+++ Data provided
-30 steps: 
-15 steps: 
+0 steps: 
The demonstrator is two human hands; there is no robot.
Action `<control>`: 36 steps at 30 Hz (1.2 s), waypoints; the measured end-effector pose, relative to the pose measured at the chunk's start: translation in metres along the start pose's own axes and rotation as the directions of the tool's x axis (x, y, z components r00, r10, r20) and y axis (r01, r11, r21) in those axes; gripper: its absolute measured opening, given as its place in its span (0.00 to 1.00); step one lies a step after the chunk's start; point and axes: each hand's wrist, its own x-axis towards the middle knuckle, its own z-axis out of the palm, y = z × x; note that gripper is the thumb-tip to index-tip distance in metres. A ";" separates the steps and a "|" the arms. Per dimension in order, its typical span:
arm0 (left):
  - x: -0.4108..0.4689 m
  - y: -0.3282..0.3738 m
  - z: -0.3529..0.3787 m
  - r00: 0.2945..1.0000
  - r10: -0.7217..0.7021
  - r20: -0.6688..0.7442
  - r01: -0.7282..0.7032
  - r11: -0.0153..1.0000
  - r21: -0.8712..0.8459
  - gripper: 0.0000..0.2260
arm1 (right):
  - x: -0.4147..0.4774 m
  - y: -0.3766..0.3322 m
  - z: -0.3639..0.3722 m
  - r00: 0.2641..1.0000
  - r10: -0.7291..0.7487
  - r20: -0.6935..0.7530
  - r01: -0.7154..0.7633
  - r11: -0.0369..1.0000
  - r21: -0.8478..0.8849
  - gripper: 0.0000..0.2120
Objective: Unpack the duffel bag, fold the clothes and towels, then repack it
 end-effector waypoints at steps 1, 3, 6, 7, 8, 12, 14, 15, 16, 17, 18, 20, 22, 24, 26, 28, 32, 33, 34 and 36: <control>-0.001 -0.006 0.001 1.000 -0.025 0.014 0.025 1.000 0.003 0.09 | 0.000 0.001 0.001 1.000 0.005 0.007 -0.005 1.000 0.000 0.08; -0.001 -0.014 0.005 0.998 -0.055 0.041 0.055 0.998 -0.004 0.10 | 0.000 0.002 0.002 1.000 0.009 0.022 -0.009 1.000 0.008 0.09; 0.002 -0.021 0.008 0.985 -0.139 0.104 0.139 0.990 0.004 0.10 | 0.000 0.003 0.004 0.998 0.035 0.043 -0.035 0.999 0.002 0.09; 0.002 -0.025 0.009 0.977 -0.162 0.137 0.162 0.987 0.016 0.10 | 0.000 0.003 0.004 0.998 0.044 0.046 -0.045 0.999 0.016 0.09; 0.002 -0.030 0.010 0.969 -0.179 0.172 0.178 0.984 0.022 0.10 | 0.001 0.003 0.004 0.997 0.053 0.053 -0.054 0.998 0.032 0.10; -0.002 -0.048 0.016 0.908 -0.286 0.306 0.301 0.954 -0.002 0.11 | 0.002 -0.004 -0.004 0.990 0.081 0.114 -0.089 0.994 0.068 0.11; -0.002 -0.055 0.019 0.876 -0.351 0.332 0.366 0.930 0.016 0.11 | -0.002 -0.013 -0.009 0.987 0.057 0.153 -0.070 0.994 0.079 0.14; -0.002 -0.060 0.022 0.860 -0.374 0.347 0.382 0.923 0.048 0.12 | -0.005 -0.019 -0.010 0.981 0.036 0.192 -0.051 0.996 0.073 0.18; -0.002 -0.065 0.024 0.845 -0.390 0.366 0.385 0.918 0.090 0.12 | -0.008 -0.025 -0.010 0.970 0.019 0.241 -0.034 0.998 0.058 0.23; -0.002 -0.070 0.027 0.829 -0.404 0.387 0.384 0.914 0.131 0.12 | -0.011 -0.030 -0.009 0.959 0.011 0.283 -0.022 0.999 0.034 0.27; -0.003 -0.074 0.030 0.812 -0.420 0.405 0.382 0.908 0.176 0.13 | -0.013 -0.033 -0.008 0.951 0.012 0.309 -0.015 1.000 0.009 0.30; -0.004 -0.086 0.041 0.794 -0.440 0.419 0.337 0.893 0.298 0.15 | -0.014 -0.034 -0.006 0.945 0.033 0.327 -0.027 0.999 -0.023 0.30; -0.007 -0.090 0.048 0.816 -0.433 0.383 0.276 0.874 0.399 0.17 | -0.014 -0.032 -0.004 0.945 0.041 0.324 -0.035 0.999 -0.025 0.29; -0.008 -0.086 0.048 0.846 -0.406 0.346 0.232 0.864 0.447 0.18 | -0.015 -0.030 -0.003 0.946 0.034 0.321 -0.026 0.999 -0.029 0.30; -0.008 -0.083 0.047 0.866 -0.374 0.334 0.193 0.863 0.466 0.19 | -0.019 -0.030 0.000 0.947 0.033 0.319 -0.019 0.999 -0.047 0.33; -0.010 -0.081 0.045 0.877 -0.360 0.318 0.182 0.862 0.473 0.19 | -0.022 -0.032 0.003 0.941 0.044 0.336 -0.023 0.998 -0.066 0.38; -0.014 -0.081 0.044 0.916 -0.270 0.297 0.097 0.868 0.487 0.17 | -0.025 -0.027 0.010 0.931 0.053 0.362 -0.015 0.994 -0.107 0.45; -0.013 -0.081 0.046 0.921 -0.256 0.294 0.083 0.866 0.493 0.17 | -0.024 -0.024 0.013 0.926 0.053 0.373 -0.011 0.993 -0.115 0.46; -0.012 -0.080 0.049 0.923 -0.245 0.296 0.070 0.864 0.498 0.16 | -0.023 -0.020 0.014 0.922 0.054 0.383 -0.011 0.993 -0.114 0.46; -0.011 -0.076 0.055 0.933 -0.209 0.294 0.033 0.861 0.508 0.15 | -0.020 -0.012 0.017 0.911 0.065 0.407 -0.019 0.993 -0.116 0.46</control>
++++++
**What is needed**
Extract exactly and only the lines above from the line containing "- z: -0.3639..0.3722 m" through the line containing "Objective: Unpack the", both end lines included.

**Answer section**
  - z: -0.3639..0.3722 m
  - r00: 0.2641..1.0000
  - r10: -0.7291..0.7487
  - r20: -0.6935..0.7530
  - r01: -0.7154..0.7633
  - r11: -0.0369..1.0000
  - r21: -0.8478..0.8849
  - gripper: 0.0000..0.2120
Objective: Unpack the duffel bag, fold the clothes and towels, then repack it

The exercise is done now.